WHAT YOU ARE ASKED TO DO =>
With the string "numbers" as the filter, copy each matching line from the records.

INFORMATION SUPPLIED =>

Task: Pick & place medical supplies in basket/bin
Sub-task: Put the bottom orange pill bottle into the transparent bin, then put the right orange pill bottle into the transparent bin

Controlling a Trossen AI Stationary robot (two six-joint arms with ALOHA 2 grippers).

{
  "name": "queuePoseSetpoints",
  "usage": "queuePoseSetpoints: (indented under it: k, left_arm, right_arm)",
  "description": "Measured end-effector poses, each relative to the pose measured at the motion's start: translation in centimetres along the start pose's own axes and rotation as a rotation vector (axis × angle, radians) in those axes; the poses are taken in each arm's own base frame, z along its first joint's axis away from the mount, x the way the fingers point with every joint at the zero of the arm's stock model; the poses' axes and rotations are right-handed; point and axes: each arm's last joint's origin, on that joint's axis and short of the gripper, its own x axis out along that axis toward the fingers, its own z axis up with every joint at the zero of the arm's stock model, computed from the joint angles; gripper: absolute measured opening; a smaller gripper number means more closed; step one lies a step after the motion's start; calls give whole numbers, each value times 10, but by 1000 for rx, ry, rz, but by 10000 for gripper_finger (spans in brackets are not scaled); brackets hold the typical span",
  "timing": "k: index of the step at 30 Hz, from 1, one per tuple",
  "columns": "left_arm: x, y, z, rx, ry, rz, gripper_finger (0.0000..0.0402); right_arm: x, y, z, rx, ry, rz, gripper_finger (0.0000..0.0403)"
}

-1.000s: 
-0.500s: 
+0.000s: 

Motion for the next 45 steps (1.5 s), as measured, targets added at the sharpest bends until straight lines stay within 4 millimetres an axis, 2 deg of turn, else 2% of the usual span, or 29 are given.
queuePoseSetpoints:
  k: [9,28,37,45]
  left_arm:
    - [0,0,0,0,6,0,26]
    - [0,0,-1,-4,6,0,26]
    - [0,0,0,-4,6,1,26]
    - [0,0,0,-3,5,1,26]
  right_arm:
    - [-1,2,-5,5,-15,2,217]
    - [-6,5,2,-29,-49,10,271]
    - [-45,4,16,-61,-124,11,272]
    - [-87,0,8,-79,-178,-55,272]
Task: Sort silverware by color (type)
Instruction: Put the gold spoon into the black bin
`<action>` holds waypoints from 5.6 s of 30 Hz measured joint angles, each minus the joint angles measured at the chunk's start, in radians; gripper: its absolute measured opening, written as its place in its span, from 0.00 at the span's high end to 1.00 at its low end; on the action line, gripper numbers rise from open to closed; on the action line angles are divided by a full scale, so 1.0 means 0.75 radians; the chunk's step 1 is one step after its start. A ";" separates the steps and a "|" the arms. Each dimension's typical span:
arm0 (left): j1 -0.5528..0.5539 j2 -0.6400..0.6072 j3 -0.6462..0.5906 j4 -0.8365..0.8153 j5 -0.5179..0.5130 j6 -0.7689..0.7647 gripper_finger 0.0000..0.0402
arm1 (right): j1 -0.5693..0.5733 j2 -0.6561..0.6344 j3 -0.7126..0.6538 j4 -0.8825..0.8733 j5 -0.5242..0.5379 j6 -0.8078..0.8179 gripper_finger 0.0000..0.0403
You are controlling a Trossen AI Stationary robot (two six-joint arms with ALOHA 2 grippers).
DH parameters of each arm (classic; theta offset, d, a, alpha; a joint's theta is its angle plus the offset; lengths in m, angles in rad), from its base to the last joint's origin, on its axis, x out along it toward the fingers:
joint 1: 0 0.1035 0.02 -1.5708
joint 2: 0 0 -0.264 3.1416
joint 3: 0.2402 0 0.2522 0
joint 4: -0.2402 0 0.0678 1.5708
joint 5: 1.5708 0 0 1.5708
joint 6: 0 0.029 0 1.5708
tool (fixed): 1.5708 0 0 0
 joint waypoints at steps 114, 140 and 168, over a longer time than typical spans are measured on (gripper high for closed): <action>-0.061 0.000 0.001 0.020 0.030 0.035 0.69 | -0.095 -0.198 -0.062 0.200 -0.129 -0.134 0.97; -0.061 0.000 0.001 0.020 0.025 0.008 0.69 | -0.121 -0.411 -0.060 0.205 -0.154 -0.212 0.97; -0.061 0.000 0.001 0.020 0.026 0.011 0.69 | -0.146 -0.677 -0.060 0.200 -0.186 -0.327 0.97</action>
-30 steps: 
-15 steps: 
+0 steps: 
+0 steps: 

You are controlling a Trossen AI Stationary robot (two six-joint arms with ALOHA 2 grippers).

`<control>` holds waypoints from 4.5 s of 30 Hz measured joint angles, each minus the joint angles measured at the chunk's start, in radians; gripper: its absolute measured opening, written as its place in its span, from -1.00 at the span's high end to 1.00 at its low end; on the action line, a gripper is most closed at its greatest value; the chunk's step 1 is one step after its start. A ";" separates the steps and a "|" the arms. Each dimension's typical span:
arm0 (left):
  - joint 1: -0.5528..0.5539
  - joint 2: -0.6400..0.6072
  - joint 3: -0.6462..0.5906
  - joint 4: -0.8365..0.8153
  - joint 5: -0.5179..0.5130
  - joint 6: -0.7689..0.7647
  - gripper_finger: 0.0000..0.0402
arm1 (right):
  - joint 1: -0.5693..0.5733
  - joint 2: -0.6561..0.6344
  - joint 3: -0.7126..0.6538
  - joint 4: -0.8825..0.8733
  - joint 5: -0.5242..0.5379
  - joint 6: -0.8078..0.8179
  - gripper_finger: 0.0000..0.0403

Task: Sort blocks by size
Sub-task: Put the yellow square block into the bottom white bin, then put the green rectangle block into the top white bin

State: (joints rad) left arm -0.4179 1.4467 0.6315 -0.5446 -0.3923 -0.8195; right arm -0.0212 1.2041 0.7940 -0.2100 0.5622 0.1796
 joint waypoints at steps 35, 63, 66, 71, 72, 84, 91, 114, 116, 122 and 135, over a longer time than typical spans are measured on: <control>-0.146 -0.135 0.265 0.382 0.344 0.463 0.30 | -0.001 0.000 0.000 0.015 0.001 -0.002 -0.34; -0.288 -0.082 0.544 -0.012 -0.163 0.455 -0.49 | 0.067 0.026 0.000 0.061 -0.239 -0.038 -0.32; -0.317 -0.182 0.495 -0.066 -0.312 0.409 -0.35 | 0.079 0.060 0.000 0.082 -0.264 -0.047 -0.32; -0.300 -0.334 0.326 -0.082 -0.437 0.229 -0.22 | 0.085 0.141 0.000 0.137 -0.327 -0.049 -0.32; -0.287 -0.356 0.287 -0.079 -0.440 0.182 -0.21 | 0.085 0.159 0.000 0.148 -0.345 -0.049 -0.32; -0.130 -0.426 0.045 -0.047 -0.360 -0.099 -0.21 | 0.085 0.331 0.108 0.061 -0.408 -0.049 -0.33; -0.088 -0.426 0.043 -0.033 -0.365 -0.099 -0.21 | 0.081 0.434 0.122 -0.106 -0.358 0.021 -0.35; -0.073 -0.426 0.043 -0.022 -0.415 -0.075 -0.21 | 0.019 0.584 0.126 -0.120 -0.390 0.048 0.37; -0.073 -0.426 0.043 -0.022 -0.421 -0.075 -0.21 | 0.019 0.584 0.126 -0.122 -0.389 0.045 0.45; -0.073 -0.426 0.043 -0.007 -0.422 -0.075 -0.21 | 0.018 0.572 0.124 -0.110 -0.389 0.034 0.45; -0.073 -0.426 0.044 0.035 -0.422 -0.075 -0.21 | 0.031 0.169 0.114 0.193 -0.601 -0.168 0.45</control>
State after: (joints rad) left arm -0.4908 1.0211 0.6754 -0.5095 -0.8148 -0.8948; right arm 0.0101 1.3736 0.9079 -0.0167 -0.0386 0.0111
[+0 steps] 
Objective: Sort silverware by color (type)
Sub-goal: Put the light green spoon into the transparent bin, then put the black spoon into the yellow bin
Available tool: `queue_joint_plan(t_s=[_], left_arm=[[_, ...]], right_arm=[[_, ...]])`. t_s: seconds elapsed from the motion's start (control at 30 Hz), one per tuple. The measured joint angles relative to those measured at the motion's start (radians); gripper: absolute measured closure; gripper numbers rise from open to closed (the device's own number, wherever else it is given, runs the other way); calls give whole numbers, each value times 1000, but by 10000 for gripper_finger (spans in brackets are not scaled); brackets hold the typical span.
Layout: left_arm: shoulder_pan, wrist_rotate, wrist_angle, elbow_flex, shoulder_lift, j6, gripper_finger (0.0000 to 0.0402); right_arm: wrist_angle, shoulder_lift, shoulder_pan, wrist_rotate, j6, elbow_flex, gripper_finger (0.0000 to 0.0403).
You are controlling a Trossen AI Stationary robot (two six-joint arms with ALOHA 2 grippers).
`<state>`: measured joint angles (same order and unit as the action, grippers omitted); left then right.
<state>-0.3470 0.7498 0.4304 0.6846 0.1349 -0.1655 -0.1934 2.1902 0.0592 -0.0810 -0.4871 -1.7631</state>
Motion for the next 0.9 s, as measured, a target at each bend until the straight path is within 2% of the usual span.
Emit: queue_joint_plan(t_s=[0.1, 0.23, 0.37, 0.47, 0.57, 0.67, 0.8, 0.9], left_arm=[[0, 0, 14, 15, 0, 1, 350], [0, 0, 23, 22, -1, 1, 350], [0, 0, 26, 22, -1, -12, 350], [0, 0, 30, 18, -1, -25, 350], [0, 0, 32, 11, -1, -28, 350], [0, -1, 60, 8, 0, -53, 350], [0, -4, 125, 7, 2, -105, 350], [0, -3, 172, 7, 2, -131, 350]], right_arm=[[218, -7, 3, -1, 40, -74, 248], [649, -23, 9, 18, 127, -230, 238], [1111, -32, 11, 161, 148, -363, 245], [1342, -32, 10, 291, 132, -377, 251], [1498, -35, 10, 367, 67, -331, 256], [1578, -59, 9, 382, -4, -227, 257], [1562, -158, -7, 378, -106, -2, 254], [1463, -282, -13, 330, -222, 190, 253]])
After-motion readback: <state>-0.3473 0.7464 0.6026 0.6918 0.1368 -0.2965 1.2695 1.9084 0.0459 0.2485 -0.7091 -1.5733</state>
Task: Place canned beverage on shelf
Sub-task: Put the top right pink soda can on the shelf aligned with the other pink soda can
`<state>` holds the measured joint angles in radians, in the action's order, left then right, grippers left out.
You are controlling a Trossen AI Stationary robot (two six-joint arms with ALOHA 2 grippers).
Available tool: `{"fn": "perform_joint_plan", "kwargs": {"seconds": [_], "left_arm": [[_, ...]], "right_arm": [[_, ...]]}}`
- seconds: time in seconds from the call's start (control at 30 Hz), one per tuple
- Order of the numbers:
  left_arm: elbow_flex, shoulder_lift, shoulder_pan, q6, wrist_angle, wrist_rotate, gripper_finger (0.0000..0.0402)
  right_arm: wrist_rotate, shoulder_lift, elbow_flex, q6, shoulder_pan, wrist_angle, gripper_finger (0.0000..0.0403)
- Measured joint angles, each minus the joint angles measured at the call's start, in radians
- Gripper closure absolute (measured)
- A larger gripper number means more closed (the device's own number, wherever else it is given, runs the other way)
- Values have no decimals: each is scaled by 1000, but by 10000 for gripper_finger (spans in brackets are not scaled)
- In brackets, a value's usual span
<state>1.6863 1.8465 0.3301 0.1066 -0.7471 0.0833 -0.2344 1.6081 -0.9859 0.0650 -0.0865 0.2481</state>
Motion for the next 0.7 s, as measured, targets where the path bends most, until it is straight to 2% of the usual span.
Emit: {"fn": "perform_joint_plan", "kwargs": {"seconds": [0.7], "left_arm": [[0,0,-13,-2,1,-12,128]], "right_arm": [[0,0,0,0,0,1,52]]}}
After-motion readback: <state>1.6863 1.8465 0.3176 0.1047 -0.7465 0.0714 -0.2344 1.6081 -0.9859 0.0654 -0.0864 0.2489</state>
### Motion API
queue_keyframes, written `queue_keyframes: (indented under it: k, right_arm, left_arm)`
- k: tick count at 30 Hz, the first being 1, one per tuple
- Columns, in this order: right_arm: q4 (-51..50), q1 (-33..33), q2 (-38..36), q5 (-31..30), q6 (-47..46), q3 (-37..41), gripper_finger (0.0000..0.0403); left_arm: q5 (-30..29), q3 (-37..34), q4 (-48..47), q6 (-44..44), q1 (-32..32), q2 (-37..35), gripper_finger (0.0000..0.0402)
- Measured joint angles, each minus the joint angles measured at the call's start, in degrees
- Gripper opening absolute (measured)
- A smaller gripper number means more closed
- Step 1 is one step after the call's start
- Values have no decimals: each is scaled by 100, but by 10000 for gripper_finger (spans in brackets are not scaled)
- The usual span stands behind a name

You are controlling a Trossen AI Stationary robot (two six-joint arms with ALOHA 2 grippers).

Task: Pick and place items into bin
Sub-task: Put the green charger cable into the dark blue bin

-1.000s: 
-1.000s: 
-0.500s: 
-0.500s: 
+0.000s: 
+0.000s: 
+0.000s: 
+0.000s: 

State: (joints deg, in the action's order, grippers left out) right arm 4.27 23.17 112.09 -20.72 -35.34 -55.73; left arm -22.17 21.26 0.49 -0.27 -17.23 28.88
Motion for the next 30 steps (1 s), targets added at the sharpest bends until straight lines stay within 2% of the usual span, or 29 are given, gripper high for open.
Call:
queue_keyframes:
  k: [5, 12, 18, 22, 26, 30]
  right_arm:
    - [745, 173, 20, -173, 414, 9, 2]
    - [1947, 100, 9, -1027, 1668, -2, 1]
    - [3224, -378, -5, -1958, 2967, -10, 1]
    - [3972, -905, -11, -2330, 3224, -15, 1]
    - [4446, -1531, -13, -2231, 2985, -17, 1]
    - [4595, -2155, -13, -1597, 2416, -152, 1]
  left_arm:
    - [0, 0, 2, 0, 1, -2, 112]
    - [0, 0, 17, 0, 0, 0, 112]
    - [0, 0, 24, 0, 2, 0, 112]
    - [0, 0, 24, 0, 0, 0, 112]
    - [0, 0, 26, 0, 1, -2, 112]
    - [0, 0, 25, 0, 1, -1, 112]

RESPONSE =>
  "description": "Measured end-effector poses, each relative to the pose measured at the motion's start: translation in centimetres along the start pose's own axes and rotation as a rotation vector (axis × angle, radians) in those axes; the poses are taken in each arm's own base frame, z along its first joint's axis away from the mount, x the way the fingers point with every joint at the zero of the arm's stock model; the poses' axes and rotations are right-handed; point and axes: each arm's last joint's origin, on that joint's axis and short of the gripper, its own x axis out along that axis toward the fingers, its own z axis up with every joint at the zero of the arm's stock model, computed from the joint angles; gripper: absolute measured opening; a smaller gripper number means more closed; step one lies a step after the motion's start; calls give whole numbers, each value times 10, but by 1000 for rx, ry, rz, but by 10000 for gripper_finger (spans in brackets are not scaled); brackets hold the typical span",
`<action>` holds waypoints from 5.6 s of 30 Hz measured joint angles, each minus the joint angles measured at the chunk's start, in radians; gripper: its absolute measured opening, written as its place in its span, from 0.00 at the span's high end to 1.00 at its low end; on the action line, gripper numbers rise from open to closed; on the action line angles are divided by a full scale, so 1.0 means 0.75 radians; the chunk's step 1 is one step after its start. A ";" separates the steps and a "|" the arms. Each dimension's typical span:
Available tool: `queue_joint_plan(t_s=[_], left_arm=[[_, ...]], right_arm=[[_, ...]])`. t_s: seconds elapsed from the motion's start (control at 30 Hz), one per tuple. The measured joint angles relative to those measured at the motion's start (radians); gripper: absolute measured closure; gripper numbers rise from open to closed (the device's own number, wherever else it is given, runs the other way); calls give whole numbers, each value times 1000, but by 10000 for gripper_finger (spans in brackets are not scaled); brackets hold the typical span.
- Order of the numbers:

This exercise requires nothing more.